### [Aim of the exercise]
Please give, word for word, the line containing "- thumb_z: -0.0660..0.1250" and every line that comes after it in the data below.

### [Dataset excerpts]

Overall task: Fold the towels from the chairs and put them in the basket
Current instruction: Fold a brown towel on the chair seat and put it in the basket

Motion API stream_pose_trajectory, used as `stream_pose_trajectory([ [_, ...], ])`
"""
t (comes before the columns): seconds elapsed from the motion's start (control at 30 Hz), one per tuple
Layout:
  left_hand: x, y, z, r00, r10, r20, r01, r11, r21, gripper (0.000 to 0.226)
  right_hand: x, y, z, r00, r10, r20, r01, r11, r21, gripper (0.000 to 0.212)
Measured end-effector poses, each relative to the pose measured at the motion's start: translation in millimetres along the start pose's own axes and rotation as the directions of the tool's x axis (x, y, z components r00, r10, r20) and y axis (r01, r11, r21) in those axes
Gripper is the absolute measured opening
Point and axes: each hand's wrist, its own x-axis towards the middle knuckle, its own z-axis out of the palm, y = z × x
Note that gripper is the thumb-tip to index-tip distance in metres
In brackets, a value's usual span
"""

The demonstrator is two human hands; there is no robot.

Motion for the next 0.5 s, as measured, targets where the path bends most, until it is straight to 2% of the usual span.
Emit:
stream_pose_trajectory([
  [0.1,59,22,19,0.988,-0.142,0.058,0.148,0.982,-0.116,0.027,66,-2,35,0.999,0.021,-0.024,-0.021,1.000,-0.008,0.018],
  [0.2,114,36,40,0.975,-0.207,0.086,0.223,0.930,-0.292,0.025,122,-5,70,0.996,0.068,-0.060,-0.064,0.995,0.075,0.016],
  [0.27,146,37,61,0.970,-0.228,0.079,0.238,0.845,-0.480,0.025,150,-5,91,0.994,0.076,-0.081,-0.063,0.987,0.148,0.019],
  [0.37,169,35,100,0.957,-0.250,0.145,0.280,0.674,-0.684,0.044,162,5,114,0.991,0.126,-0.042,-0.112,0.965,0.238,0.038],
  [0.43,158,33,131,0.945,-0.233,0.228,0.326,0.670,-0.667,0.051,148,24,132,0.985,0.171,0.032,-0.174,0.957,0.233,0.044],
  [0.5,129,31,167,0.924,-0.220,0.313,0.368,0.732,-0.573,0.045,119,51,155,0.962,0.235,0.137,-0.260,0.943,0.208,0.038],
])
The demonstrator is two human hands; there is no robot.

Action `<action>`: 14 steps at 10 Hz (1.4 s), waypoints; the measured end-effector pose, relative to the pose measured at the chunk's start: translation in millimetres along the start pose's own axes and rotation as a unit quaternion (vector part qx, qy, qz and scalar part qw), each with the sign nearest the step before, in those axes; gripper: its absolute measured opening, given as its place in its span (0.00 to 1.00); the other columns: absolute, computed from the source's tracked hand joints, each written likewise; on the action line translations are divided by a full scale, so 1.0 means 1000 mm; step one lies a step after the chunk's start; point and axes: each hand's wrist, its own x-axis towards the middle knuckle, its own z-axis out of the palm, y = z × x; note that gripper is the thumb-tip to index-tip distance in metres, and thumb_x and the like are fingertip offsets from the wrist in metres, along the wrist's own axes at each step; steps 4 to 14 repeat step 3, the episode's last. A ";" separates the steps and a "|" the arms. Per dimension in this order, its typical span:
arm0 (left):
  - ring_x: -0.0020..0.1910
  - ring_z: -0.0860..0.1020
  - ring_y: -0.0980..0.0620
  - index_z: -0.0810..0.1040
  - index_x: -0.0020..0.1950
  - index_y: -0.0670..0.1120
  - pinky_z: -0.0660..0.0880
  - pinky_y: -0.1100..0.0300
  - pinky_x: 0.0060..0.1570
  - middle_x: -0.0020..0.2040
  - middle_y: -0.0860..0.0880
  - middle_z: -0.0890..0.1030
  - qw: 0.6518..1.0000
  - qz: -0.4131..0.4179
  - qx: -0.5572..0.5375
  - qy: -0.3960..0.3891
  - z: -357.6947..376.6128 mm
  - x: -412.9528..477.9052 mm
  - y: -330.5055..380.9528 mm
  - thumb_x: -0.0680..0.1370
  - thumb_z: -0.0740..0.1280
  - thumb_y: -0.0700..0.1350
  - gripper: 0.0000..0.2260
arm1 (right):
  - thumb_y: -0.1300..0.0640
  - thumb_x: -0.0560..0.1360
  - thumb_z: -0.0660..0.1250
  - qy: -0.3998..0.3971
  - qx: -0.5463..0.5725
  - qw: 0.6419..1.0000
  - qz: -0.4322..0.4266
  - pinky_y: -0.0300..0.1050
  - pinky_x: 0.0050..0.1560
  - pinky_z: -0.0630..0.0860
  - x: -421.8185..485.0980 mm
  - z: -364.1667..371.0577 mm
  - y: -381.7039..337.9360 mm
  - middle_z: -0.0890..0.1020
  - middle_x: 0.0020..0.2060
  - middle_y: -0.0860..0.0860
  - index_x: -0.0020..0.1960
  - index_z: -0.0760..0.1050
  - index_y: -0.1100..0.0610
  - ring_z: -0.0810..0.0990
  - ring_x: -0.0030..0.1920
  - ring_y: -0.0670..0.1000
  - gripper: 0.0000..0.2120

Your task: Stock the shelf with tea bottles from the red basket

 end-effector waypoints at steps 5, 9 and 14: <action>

### [Result]
  - thumb_z: -0.0660..0.1250
  - qy: -0.3998..0.3971
  - qx: -0.5463..0.5725
  - qw: 0.6419..1.0000
  - qz: -0.4322..0.4266
  - pinky_y: -0.0300..0.1050
  - pinky_x: 0.0050..0.1560
  - pinky_z: -0.0630..0.0860
  - x: -421.8185..485.0980 mm
  - z: -364.1667..371.0577 mm
  - y: -381.7039..337.9360 mm
  - middle_z: -0.0890..0.1020
  - middle_x: 0.0020..0.2060
  - middle_y: -0.0860..0.0860
  - index_x: -0.0020..0.1960
  - index_z: -0.0760..0.1050
  - index_y: -0.1100..0.0610
  - ring_z: -0.0810..0.0990
  - ring_x: -0.0030..0.1920
  - ring_y: -0.0670..0.1000
  - gripper: 0.0000..0.2120

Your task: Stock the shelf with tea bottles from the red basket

 end-effector waypoints at steps 5, 9 and 14: <action>

This answer is complete as it stands.